Темнело рано, иногда Фина не могла разглядеть Телля внизу под окнами, открывать которые в палате ей не разрешали. Но она слышала голос мужа и, когда он что-то спрашивал, кивала в ответ или качала головой.
Дома Телль застелил детскую кроватку, достал распашонки с пеленками. Он вытер везде пыль, перестирал одежду, вымыл полы, проверил краны, проводку и газовую плиту. Вокруг все было сделано, приготовлено, но Телль все равно искал, чем заняться. Успокоился он после того, как утеплил окна в квартире, перебрал замки в двери и вымыл этаж.
В выходной, навестив Фину с малышом, Телль поехал на кладбище. Убрав листья и сухие ветки с могильных плит, он сел на скамейку возле могил. Телль вкопал ее после смерти Боба. Когда у них был Марк, Телль с Финой приносили его сюда и рассказывали ему о братьях. Теперь Марк лежит рядом с ними.
Кто сядет на эту скамейку, когда не станет Телля с Финой? Кто вспомнит об их детках? Получится – будто не было их никогда. И любовь к детям, которая живет, пока есть Телль и Фина, – ее тоже не станет. Только это место на земле будет знать, что они жили.
Пошел снег. Телль поднял голову, и снежинки превратились в капельки на его лице.
– Боб, был такой же снег, когда я вышел с тобой гулять. Я сказал тебе, что это твой первый снег. А ты засмеялся – снежинки щекотали тебе личико, – вспоминал Телль.
Он провел рукой по могильной плите Боба. Тающий снег остался в его ладони.
– Сыночки мои, родные… Сейчас вы бы подросли, изменились…
Словно самих детей Телль гладил надгробия, смахивал с них снег, вытирал таблички с именами. Потом он еще долго сидел на скамейке, засунув в рукава озябшие руки. А снег шел сильнее, заметая его и его сыновей.
– У вас появился брат, – Телль решил сказать это перед уходом. – Ваш младший брат. Мы с мамой обязательно придем к вам вместе с ним.

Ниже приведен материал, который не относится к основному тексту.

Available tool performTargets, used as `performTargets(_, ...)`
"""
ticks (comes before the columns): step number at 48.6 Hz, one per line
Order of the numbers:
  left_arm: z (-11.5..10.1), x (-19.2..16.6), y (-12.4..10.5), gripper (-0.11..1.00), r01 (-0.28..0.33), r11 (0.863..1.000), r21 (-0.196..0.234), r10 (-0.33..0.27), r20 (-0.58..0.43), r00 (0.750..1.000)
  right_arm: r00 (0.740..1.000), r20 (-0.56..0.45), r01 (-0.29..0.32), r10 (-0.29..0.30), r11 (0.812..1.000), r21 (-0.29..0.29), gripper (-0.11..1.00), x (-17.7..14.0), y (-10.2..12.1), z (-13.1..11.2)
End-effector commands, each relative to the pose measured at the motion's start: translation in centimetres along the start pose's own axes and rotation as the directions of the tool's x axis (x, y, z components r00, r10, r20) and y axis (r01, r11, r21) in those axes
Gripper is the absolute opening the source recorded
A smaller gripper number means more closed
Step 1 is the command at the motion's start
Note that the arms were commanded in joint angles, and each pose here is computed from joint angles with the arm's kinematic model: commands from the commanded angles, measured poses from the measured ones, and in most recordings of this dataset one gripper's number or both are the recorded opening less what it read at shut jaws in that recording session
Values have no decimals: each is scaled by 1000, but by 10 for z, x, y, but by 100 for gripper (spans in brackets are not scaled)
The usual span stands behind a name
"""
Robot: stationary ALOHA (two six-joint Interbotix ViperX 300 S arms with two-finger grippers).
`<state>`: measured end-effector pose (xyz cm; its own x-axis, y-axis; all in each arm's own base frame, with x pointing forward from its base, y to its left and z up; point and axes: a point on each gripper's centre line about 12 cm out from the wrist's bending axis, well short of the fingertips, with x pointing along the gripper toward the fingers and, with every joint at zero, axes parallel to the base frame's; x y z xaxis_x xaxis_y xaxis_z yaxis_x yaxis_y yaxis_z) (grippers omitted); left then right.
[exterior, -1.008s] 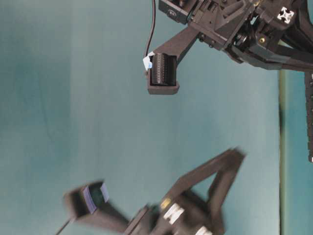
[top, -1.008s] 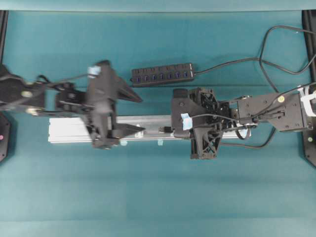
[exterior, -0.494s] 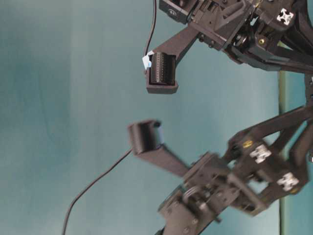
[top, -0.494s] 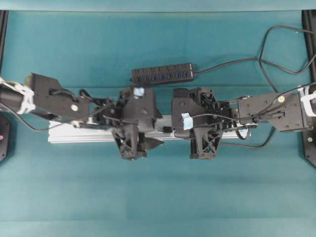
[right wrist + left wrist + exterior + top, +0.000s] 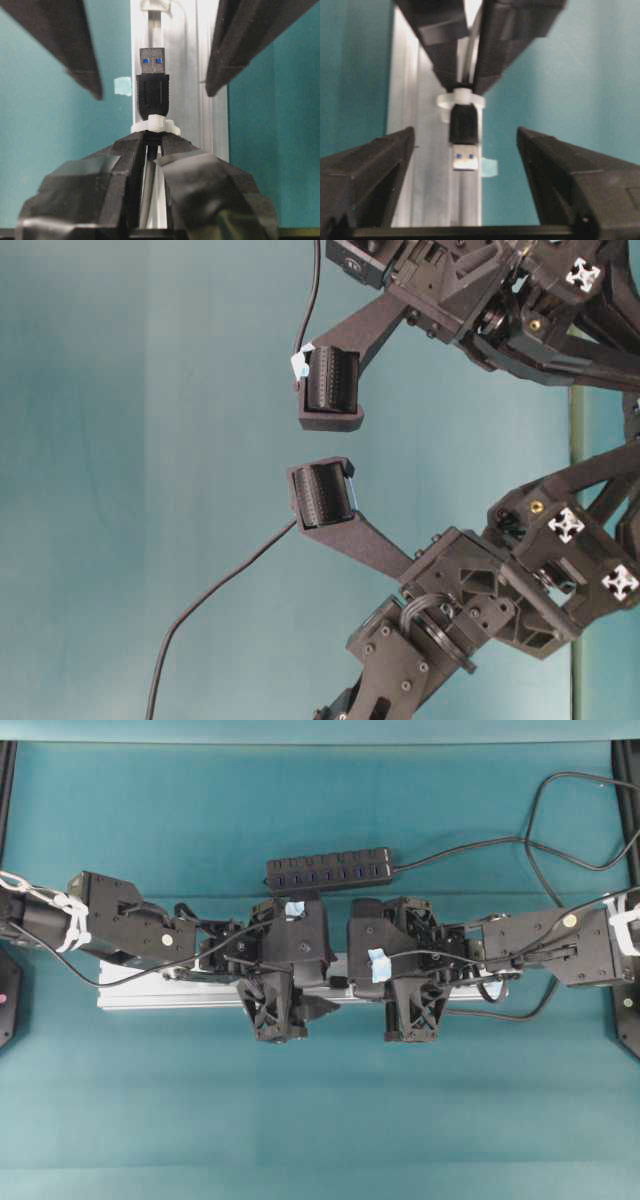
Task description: Pass the USB cable through three rings with both arms.
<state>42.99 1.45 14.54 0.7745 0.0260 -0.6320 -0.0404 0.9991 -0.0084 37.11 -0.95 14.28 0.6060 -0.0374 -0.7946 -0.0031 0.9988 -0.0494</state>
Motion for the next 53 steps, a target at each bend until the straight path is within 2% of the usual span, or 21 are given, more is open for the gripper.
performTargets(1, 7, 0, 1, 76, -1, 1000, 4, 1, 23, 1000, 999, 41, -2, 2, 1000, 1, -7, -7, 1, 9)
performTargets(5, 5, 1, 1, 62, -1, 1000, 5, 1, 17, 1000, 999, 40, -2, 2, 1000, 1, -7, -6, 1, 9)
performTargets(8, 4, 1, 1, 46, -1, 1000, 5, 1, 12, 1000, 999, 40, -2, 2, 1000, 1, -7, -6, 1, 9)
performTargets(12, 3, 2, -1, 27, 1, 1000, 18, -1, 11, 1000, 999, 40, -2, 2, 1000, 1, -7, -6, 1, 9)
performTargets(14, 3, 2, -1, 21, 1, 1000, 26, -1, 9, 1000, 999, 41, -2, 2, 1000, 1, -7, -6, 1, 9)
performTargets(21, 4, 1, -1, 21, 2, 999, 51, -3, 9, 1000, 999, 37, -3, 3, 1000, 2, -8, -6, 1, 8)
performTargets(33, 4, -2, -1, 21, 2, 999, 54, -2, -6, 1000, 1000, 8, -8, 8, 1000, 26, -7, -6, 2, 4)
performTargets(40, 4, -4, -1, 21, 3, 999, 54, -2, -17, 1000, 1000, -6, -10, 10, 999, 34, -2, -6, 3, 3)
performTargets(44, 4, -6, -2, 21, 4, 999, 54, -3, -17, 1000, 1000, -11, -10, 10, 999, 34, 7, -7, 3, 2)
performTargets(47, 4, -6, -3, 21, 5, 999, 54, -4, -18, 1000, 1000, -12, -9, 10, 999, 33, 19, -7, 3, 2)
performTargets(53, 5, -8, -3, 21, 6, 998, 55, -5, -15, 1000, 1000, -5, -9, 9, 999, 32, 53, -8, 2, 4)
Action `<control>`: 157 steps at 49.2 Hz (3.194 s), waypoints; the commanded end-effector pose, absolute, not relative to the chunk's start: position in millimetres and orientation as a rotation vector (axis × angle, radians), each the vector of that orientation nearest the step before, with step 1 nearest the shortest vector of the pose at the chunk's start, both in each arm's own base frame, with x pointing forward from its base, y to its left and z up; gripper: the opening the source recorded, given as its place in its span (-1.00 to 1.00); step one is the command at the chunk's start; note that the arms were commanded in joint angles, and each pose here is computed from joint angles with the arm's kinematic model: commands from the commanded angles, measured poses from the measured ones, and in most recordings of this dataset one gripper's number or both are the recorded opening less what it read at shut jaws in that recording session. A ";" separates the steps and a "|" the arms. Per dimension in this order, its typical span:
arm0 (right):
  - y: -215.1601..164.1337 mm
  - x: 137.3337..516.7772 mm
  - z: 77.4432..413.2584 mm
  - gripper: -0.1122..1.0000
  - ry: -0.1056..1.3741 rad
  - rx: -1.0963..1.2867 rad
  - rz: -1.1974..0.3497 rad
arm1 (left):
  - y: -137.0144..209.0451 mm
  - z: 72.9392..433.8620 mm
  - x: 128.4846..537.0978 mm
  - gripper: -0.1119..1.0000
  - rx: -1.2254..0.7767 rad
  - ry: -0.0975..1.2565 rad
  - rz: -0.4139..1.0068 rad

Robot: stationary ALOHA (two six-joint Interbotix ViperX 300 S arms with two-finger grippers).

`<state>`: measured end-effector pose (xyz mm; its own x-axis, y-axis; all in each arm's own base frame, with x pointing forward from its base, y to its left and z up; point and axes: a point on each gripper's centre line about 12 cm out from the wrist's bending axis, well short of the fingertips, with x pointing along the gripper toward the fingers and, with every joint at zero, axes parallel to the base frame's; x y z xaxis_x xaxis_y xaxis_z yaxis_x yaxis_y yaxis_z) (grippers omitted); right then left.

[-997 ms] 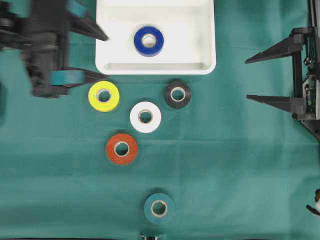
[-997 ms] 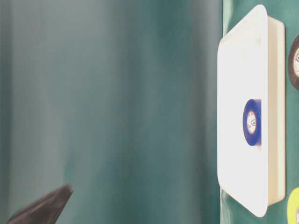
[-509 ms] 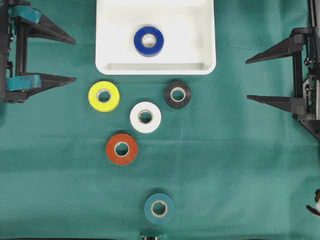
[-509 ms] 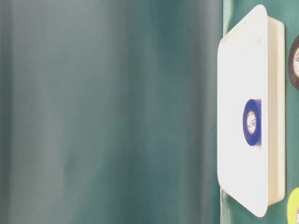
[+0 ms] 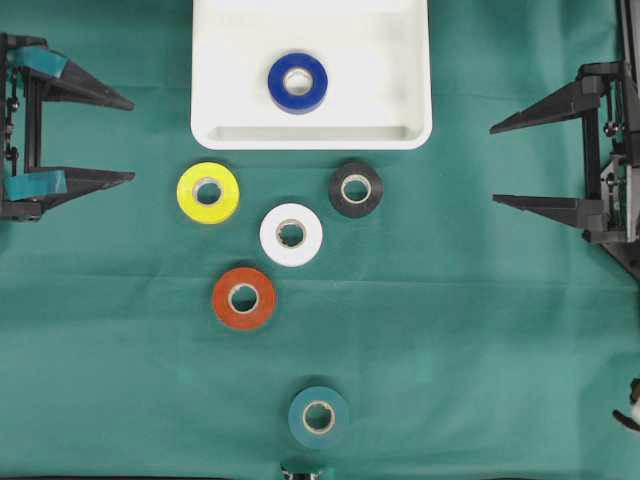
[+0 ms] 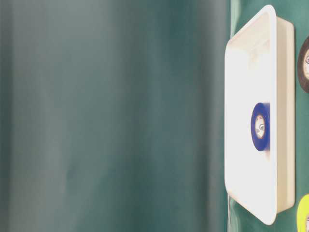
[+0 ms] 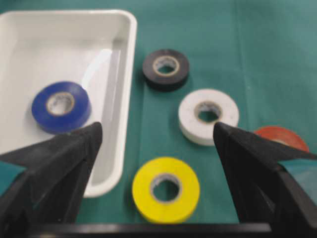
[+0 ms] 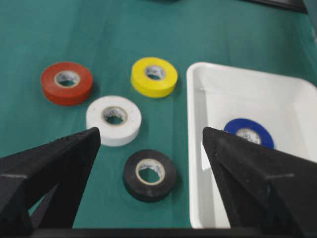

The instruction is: Pick up the tape from a random location and place it into the white case.

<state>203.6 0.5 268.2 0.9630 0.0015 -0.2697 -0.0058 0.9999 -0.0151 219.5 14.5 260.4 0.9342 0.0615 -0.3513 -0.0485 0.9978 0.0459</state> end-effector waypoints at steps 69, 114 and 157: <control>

Весной Ханнес заболел. Врачи выходили его, но из-за осложнения малыш стал хуже слышать. Полностью слух Ханнес потерял в шесть лет – после очередной простуды.
– Папа, я не слышу тебя. Говори громче! – эти слова пронзили Телля.
Он наклонился к Ханнесу, заглянул сыну в лицо.
– А так слышишь? – громко, медленно спросил Телль.